* **Prompt**: Take every line of the material and reproduce it exactly.

Content starts

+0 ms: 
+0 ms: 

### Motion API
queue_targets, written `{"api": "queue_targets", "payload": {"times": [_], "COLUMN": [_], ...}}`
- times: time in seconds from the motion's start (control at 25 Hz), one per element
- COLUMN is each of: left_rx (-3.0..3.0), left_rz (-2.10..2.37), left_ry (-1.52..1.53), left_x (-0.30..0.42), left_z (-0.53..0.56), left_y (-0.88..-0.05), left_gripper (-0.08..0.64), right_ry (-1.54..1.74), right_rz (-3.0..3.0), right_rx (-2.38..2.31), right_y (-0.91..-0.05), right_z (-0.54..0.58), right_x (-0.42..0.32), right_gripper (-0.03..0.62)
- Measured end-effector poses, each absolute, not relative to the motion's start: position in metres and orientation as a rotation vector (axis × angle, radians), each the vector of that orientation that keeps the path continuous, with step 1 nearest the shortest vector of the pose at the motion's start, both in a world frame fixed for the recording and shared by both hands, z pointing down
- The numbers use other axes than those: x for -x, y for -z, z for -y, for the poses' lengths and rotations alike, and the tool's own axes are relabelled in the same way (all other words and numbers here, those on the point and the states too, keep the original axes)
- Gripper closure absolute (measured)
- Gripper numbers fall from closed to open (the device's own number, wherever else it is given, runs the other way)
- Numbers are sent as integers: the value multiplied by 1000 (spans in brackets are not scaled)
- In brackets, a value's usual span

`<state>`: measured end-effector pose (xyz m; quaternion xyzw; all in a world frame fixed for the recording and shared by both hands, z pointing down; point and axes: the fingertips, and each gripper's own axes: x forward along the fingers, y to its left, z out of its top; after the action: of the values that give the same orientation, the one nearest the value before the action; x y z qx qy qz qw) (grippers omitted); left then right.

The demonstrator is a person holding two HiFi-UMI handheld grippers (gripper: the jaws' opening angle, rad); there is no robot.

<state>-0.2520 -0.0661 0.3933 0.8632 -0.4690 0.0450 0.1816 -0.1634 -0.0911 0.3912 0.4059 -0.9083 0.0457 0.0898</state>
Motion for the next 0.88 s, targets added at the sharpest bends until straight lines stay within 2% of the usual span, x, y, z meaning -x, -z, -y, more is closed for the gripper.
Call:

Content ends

* **Result for this task**:
+0 ms: 
+0 ms: 

### Motion API
queue_targets, written `{"api": "queue_targets", "payload": {"times": [_], "COLUMN": [_], ...}}`
- times: time in seconds from the motion's start (control at 25 Hz), one per element
- COLUMN is each of: left_rx (-3.0..3.0), left_rz (-2.10..2.37), left_ry (-1.52..1.53), left_x (-0.30..0.42), left_z (-0.53..0.56), left_y (-0.88..-0.05), left_gripper (-0.08..0.64), right_ry (-1.54..1.74), right_rz (-3.0..3.0), right_rx (-2.38..2.31), right_y (-0.91..-0.05), right_z (-0.54..0.58), right_x (-0.42..0.32), right_gripper (-0.03..0.62)
- Measured end-effector poses, each absolute, not relative to the motion's start: position in metres and orientation as a rotation vector (axis × angle, radians), each the vector of that orientation that keeps the path continuous, with step 1 nearest the shortest vector of the pose at the motion's start, both in a world frame fixed for the recording and shared by both hands, z pointing down
- The numbers use other axes than those: x for -x, y for -z, z for -y, for the poses' lengths and rotations alike, and the tool's own axes are relabelled in the same way (all other words and numbers here, those on the point and the states too, keep the original axes)
- Gripper closure absolute (measured)
- Gripper numbers fall from closed to open (the device's own number, wherever else it is given, runs the other way)
- Numbers are sent as integers: the value multiplied by 1000 (spans in brackets are not scaled)
- In brackets, a value's usual span

`<state>`: measured end-effector pose (xyz m; quaternion xyzw; all in a world frame fixed for the recording and shared by both hands, z pointing down; point and axes: the fingertips, and each gripper's own axes: x forward along the fingers, y to its left, z out of its top; after the action: of the values that give the same orientation, the one nearest the value before the action; x y z qx qy qz qw) (grippers omitted); left then right.

The demonstrator is a person holding two HiFi-UMI handheld grippers (gripper: the jaws' opening angle, rad); there is no robot.

<state>-0.2520 -0.0661 0.3933 0.8632 -0.4690 0.0450 0.1816 -0.1634 -0.0911 0.3912 0.4059 -0.9083 0.0457 0.0898</state>
Motion for the next 0.88 s, targets added at the sharpest bends until straight lines stay within 2% of the usual span, x, y, z meaning -x, -z, -y, more is closed for the gripper.
Call:

The exercise is complete as it stands.